II domenica di Pasqua

In questa 2ª domenica di Pasqua, detta anche della Divina Misericordia, la liturgia della parola ci fa leggere il vangelo dell’apparizione di Gesù a Tommaso. Il discepolo, assente alla prima apparizione del Risorto, è incredulo, ha difficoltà a credere agli amici che gli dicono di aver visto il Signore Gesù. Giovanni annota che Tommaso disse ai discepoli: «Se non vedo nelle sue mani il segno dei chiodi e non metto il mio dito nel segno dei chiodi e non metto la mia mano nel suo fianco, io non credo». Otto giorni dopo la sua resurrezione, il Risorto si manifesta per la seconda volta ai suoi discepoli e, questa volta, è presente anche Tommaso. Con infinita pazienza il Signore, rivolgendosi a questo apostolo incredulo, dice: «Metti qui il tuo dito e guarda le mie mani; tendi la tua mano e mettila nel mio fianco; e non essere più incredulo, ma credente!». Allora il discepolo giunge finalmente a comprendere ed esclama: «Mio Signore e mio Dio!». Questa risposta di Tommaso è una confessione di fede totale e perfetta che non ha eguali in tutto il Nuovo Testamento.

È faticoso giungere alla fede nella resurrezione, per noi come per Tommaso.
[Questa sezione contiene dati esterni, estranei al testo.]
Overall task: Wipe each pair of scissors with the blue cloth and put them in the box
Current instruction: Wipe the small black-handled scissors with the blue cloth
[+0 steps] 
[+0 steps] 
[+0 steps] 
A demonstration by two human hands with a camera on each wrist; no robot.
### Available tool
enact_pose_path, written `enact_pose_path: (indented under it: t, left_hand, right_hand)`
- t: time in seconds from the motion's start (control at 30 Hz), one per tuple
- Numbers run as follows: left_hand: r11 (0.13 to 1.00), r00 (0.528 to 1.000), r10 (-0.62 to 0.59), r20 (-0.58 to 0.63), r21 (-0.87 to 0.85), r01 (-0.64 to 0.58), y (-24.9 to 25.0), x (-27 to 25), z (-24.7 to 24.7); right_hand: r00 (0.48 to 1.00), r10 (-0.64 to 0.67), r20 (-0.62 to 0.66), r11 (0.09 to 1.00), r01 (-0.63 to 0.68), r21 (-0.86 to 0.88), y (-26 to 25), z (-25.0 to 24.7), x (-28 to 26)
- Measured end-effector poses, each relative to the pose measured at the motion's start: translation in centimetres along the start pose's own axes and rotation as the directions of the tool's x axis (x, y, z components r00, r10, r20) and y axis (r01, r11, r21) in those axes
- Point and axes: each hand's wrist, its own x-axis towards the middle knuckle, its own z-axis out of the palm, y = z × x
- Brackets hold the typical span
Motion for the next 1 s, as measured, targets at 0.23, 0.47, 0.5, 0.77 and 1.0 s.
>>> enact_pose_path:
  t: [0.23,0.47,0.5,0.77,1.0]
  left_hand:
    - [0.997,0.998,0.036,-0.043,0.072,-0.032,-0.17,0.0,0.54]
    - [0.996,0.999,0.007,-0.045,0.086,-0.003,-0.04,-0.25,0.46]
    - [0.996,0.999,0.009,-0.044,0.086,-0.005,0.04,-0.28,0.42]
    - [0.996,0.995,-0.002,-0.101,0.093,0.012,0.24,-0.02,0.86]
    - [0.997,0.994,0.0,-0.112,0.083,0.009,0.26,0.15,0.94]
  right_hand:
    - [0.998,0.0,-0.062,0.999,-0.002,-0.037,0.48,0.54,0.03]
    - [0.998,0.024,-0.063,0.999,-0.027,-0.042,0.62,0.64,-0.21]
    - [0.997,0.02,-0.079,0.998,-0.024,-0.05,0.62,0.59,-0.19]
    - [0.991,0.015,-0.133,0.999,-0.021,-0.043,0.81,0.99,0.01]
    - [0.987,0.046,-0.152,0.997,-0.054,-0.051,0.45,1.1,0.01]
Egli non ha avuto bisogno di «mettere il dito», eppure ha dovuto vedere con i suoi occhi; ma è grazie a lui che Gesù, riconoscendo la fede di Tommaso, pronuncia la sua ultima beatitudine: «Perché mi hai veduto, tu hai creduto; beati quelli che non hanno visto e hanno creduto!».

Tommaso, chiamato «Didimo», che significa «gemello», certamente non brillava per l’umiltà. È stato diffidente nel credere alla resurrezione del Signore. La sua diffidenza aveva certamente una radice di presunzione. Certamente avrà pensato: “Come può Gesù apparire agli altri mentre io ero assente?”. Oggi tanta gente assomiglia a Tommaso perché ha difficoltà a credere. Quante volte, soprattutto nei momenti di difficoltà, malattia, sofferenza, facciamo fatica a credere nel Signore. Quante volte diciamo: «Dio mi ha abbandonato!». Dio non abbandona nessuno; siamo noi che ci allontaniamo da lui e lo abbandoniamo perché il nostro cuore è chiuso al suo amore, alla sua misericordia. Il nostro cuore, purtroppo, è incrostato di presunzione, arroganza, superbia!

E allora chiediamoci: ma noi crediamo realmente nel Risorto? Noi che siamo cristiani, che argomenti offriamo per aiutare gli altri a credere? La fede ha bisogno di testimonianza: noi che esempio diamo a coloro che cercano il Signore? Non è possibile, diceva santa Madre Teresa di Calcutta, andare a Messa, impegnarsi nell’apostolato, e poi scandalizzare le persone con il nostro comportamento egoistico, presuntuoso e superbo. Ricordiamoci che Dio non guarda l’aspetto esteriore, come facciamo noi, ma il nostro cuore.

Tutti noi che ogni domenica, giorno del Signore, ci raduniamo come comunità cristiana in ascolto della parola di Dio contenuta nelle Sacre Scritture, per l’azione dello Spirito Santo e con l’aiuto di Maria Santissima impariamo a vincere l’incredulità e soprattutto abbiamo il coraggio di spalancare la porta del nostro cuore al «Vivente, a Colui che era morto ma ora vive per sempre» (II Lettura) per testimoniare, con segni di amore fraterno, la Risurrezione del Signore Gesù.